The United States Court of Appeals for the Fifth Circuit yesterday agreed to rehearing en banc in Comer v. Murphy Oil, the case in which residential property owners sued utility, mining, oil, and chemical companies claiming their CO2 emissions caused global warming, which in turn caused Hurricane Katrina. The suit sought money damages and injunctive relief under a common law tort theory.
The case was initially brought before the United States District Court for the Southern District of Mississippi, which dismissed the case on jurisdictional grounds. According to the District Court, the suit raised a political question that should not be resolved by the judicial branch of government. The District Court also ruled that the plaintiffs lacked standing to bring the suit.
In October of 2009, however, a three-judge panel of the Fifth Circuit reversed the District Court on both issues and ruled that the case could proceed. Yesterday, the full Fifth Circuit vacated the panel decision and ruled that it would itself consider the appeal from the District Court. It directed the parties to file briefs in March and April and said that it would hold oral argument in May. The fact that the full court will now consider the appeal does not necessarily mean that it will uphold the District Court opinion. Nevertheless, grants of rehearing en banc in the federal courts of appeal are rare.
The Comer case is one of three climate change tort lawsuits now in the courts. In the other two cases, the Southern District of New York in the Connecticut v. AEP case and the Northern District of California in the Kivalina case also dismissed the lawsuits on jurisdictional grounds. The Second Circuit, however, on review of Connecticut v. AEP, overturned the District Court on similar grounds as in the Fifth Circuit decision. The Ninth Circuit has not yet issued a decision on review of the Kivalina decision. Thus, prior to yesterday’s action in the Fifth Circuit, both federal courts of appeals that had considered the matter had ruled that plaintiffs could sue in tort to redress injuries allegedly caused by CO2 emissions.

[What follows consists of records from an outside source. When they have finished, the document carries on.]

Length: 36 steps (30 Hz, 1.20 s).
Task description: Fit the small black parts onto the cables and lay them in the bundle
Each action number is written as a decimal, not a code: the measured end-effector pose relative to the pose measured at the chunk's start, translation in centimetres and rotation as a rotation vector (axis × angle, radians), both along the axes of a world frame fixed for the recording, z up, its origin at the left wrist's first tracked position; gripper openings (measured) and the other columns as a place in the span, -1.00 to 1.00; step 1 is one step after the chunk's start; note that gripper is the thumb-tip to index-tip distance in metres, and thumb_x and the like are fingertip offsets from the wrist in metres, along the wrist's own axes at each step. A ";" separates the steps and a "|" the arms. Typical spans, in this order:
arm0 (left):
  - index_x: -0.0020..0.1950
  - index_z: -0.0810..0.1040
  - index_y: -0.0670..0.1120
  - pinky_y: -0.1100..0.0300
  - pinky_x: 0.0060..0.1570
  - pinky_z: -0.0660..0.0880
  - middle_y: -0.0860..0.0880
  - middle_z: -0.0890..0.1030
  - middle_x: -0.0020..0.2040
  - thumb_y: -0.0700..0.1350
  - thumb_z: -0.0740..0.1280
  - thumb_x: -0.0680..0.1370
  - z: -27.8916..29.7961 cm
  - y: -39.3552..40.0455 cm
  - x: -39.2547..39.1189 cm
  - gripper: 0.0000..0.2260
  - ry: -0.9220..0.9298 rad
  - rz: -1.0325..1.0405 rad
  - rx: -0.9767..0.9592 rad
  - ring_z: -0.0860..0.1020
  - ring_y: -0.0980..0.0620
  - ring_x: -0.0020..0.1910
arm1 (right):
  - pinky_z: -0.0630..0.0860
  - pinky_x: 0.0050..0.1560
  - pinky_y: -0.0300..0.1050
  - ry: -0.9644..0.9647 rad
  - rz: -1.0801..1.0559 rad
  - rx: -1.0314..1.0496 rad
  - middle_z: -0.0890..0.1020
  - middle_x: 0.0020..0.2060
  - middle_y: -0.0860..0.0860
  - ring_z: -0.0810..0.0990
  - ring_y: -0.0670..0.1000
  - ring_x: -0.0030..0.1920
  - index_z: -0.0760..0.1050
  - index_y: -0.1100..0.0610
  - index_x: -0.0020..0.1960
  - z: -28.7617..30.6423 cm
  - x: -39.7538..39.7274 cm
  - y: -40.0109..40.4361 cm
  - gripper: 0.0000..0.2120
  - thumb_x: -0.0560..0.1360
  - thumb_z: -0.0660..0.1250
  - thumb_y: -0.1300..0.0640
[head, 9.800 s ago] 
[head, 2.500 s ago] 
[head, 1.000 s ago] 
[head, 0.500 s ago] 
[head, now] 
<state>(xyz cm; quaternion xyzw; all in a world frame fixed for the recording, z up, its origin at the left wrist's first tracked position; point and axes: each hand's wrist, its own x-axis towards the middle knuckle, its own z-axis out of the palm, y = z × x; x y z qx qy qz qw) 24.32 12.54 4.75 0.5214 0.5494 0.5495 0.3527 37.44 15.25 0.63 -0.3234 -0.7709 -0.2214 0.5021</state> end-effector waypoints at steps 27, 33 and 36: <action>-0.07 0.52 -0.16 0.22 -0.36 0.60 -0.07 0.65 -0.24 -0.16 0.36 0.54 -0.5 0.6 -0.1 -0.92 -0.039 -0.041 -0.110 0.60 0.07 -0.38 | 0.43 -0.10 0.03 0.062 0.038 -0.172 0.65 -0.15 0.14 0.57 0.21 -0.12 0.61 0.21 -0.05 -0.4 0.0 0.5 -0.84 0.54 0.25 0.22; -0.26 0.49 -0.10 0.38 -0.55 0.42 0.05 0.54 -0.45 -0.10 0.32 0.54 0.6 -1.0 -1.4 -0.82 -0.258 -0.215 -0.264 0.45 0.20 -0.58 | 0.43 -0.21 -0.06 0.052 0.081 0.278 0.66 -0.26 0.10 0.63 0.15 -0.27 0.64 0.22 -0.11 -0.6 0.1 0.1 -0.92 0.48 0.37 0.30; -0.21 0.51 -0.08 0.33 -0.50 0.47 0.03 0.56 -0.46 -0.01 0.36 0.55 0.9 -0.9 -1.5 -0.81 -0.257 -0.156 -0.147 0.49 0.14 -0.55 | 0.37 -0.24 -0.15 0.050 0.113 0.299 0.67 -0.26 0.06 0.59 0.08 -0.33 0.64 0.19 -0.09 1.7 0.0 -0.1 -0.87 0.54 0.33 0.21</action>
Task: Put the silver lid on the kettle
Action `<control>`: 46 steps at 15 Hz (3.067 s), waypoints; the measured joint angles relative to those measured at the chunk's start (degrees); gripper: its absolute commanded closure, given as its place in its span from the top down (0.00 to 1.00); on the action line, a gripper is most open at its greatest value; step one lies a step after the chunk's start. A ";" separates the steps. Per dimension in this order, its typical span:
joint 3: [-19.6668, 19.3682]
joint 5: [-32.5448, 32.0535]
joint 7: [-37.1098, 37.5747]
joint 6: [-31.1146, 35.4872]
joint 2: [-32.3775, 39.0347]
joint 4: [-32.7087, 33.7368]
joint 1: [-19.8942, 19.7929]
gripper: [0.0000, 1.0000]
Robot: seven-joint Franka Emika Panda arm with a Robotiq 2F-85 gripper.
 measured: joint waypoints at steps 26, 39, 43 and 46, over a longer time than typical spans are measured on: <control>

A Petition for Reconsideration En Banc is also pending in the Second Circuit. Given the importance of the legal issues involved, and given the potential for a split in the circuit courts on the issue, the prospect of the Supreme Court ultimately taking the case on certiorari seems to be a distinct possibility.
The Fifth Circuit decision to rehear the case is a highly significant development in the field of climate change law, and its effects may reverberate in the climate change debate now taking place in Washington. The decision is also an historic opportunity for American industry to weigh in through amicus briefs at the rehearing stage and eventually in the Supreme Court on the future of environmental law.